Recorded data:

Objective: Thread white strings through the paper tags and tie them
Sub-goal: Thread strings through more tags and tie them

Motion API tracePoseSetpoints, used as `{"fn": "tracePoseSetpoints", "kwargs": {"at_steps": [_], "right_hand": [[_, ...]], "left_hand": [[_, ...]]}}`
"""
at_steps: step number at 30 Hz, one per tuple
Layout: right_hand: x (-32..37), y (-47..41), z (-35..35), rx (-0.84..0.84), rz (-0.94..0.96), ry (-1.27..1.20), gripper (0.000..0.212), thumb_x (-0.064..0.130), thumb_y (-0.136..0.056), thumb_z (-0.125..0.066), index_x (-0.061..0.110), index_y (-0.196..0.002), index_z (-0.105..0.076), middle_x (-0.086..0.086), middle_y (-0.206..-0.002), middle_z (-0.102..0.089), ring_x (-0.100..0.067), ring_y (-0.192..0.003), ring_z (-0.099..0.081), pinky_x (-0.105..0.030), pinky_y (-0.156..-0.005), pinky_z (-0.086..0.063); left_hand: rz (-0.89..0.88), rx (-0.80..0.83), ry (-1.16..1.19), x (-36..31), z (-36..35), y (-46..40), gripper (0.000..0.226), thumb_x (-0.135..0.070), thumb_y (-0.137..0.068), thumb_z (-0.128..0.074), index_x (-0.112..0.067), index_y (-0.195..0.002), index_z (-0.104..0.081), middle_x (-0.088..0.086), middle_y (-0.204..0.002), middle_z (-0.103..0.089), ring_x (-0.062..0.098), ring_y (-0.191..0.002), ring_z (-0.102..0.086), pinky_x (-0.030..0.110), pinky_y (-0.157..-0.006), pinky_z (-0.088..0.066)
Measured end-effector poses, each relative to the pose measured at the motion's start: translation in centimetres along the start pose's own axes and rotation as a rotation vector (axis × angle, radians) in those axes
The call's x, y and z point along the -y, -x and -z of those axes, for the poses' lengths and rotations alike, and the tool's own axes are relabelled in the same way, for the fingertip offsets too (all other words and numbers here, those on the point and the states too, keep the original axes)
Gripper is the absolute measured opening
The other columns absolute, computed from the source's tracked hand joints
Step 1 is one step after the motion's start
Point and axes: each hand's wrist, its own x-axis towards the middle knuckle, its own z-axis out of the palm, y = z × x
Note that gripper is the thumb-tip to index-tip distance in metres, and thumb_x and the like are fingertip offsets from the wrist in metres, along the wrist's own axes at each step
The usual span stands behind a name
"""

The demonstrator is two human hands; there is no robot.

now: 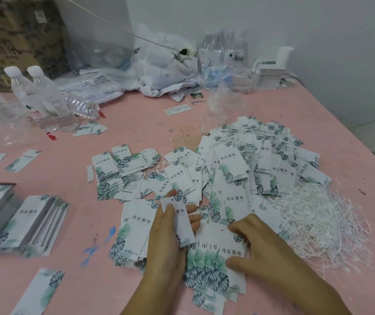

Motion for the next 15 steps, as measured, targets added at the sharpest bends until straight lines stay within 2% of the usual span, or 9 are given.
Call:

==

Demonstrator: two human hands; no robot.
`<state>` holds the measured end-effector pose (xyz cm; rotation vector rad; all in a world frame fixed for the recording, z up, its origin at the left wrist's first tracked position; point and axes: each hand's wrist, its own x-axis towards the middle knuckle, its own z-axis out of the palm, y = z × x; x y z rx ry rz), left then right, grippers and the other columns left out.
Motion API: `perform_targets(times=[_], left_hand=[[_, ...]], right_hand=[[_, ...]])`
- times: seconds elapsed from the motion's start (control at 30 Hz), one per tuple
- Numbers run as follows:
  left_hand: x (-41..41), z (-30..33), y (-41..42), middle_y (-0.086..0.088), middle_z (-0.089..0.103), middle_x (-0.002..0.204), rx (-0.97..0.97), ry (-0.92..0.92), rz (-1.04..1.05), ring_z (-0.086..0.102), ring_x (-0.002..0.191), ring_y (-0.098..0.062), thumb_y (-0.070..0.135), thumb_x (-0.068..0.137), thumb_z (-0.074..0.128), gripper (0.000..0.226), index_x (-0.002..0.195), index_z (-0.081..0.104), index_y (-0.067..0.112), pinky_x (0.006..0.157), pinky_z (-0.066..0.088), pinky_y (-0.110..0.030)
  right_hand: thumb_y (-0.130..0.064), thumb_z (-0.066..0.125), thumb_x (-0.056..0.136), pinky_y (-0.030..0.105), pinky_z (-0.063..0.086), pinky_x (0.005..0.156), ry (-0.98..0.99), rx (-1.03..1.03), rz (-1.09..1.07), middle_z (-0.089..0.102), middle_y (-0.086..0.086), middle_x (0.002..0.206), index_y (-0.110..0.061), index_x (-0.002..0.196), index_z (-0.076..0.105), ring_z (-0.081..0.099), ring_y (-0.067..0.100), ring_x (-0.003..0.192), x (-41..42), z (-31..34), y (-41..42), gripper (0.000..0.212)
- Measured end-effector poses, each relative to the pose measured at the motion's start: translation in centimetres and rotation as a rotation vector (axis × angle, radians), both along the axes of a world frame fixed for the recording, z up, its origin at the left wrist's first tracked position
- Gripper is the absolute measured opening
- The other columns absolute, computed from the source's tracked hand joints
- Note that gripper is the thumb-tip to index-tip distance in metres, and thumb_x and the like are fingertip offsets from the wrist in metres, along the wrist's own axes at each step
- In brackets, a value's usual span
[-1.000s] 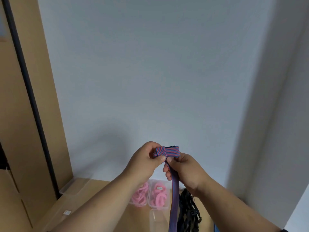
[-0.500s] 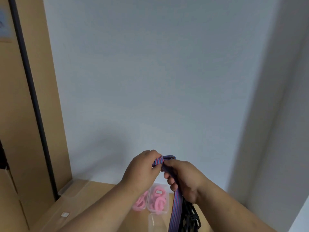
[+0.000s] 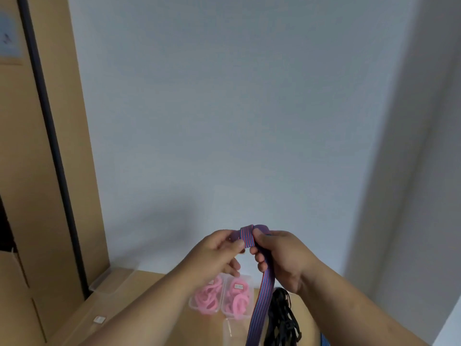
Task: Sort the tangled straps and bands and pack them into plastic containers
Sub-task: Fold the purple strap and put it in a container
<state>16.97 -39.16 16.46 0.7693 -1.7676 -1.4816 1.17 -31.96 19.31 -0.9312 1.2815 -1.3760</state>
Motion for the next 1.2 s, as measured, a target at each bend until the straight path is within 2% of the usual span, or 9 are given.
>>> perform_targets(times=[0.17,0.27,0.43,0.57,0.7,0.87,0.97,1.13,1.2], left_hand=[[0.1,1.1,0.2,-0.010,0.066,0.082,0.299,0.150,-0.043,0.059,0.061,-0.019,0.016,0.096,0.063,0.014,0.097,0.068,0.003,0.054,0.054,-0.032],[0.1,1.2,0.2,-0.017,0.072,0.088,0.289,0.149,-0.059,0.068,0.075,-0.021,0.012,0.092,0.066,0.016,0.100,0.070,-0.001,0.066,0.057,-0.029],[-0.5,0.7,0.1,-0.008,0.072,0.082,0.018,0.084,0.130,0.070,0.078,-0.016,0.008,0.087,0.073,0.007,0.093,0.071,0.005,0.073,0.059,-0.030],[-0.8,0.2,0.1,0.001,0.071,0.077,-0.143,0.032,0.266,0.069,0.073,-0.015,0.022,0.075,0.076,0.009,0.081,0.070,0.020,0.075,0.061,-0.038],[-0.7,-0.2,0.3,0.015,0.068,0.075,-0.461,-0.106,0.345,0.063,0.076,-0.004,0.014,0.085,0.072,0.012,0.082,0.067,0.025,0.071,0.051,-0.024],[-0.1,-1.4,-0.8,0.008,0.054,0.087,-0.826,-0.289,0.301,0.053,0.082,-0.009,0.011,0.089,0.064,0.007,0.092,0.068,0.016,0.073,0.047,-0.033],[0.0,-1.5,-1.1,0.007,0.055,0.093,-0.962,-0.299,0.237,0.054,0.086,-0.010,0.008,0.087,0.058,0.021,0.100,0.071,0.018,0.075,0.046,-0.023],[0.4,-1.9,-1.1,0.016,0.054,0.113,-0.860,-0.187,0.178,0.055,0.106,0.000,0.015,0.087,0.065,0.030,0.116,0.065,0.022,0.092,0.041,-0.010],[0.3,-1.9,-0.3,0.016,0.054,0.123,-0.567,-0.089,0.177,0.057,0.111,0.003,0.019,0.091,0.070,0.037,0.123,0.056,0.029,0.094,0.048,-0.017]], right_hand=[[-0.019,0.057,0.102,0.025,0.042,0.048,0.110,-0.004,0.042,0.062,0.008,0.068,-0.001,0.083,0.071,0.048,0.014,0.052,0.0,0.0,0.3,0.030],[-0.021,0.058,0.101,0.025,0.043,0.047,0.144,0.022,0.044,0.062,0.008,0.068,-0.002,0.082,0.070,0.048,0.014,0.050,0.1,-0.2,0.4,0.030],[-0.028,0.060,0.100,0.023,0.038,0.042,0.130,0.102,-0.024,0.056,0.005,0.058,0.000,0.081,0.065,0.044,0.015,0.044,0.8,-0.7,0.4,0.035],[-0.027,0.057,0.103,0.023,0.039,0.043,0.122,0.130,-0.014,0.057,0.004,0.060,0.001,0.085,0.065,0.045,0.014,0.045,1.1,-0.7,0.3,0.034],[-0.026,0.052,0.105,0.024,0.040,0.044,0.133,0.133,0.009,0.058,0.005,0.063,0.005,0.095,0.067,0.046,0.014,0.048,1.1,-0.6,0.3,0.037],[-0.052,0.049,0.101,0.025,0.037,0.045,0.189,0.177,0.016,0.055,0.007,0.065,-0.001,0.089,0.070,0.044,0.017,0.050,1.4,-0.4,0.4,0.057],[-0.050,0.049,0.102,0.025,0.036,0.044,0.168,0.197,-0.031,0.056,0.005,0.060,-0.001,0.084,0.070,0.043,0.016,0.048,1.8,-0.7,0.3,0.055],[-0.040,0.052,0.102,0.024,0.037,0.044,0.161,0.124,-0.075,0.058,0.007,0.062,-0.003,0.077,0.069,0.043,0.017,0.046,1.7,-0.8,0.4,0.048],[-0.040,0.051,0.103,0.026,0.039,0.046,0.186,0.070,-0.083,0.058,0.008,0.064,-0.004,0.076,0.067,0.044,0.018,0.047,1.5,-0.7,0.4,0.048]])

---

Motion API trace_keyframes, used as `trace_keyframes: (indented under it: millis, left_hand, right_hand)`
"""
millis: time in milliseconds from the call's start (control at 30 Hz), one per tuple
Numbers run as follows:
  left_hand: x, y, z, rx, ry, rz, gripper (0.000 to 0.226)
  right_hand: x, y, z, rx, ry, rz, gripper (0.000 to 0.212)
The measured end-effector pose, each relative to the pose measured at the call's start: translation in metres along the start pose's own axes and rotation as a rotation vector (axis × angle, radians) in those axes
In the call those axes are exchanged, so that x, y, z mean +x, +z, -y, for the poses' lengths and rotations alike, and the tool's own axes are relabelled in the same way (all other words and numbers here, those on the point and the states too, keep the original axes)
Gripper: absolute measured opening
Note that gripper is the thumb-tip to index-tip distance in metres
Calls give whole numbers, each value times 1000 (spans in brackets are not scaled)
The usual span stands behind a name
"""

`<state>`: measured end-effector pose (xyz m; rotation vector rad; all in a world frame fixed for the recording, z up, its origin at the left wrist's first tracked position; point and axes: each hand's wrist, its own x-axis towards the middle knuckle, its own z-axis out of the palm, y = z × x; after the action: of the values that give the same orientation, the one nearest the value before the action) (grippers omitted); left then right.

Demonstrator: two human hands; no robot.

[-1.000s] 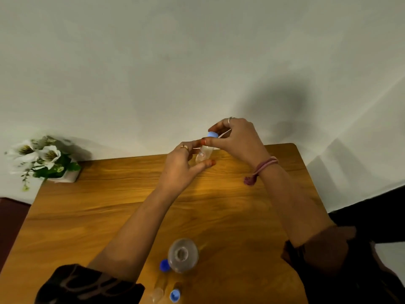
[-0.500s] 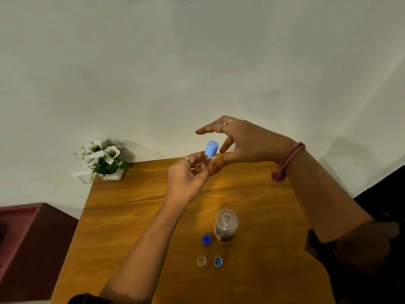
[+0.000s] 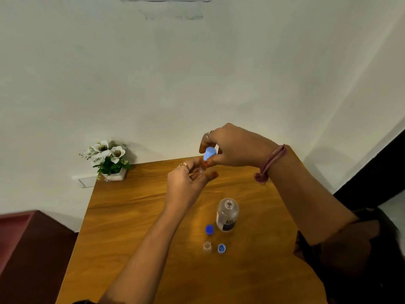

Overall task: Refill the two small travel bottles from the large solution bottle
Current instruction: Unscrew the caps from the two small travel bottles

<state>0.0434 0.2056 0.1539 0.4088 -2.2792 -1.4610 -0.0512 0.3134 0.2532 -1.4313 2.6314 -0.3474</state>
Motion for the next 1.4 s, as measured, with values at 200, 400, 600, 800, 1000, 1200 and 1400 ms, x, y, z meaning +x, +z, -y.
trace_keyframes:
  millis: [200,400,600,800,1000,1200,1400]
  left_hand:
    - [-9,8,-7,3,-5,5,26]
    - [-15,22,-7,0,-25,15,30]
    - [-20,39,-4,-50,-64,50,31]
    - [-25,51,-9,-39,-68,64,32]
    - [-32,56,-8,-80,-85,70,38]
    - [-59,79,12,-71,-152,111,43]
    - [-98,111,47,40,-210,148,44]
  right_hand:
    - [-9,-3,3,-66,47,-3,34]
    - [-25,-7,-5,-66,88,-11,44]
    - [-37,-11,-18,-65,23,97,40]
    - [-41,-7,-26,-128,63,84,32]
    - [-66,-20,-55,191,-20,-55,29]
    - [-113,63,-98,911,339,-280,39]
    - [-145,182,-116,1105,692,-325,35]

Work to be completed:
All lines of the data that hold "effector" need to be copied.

Answer to this task:
Measured end-effector poses, each relative to the pose measured at the motion's start: translation in centimetres along the start pose's own axes and rotation as a rotation vector (axis × angle, radians) in those axes
`<state>` holds the measured end-effector pose (xyz cm; rotation vector rad; all in a world frame fixed for the recording, z up, its origin at the left wrist's first tracked position; point and axes: each hand's wrist, its own x-axis towards the middle knuckle, its own z-axis out of the palm, y = z × x; x y z rx ry rz), left then right, grippers and the other columns left out.
- Measured end-effector poses, each relative to the pose measured at the motion's start: translation in centimetres and rotation as a rotation vector (axis × angle, radians), both along the axes of a world frame fixed for the recording, z up, its origin at the left wrist's first tracked position
The measured end-effector pose, each relative to the pose measured at the call's start: translation in metres along the start pose's own axes and rotation as a rotation vector (axis × angle, radians) in those axes
`<state>`: measured end-effector pose (xyz m; rotation vector rad; all in a world frame fixed for the recording, z up, its origin at the left wrist's first tracked position; point and axes: each hand's wrist, its own x-axis towards the middle knuckle, its own z-axis out of the palm, y = z × x; after the action: of the values that give the same orientation, the one nearest the value before the action) (grippers omitted); left then right.

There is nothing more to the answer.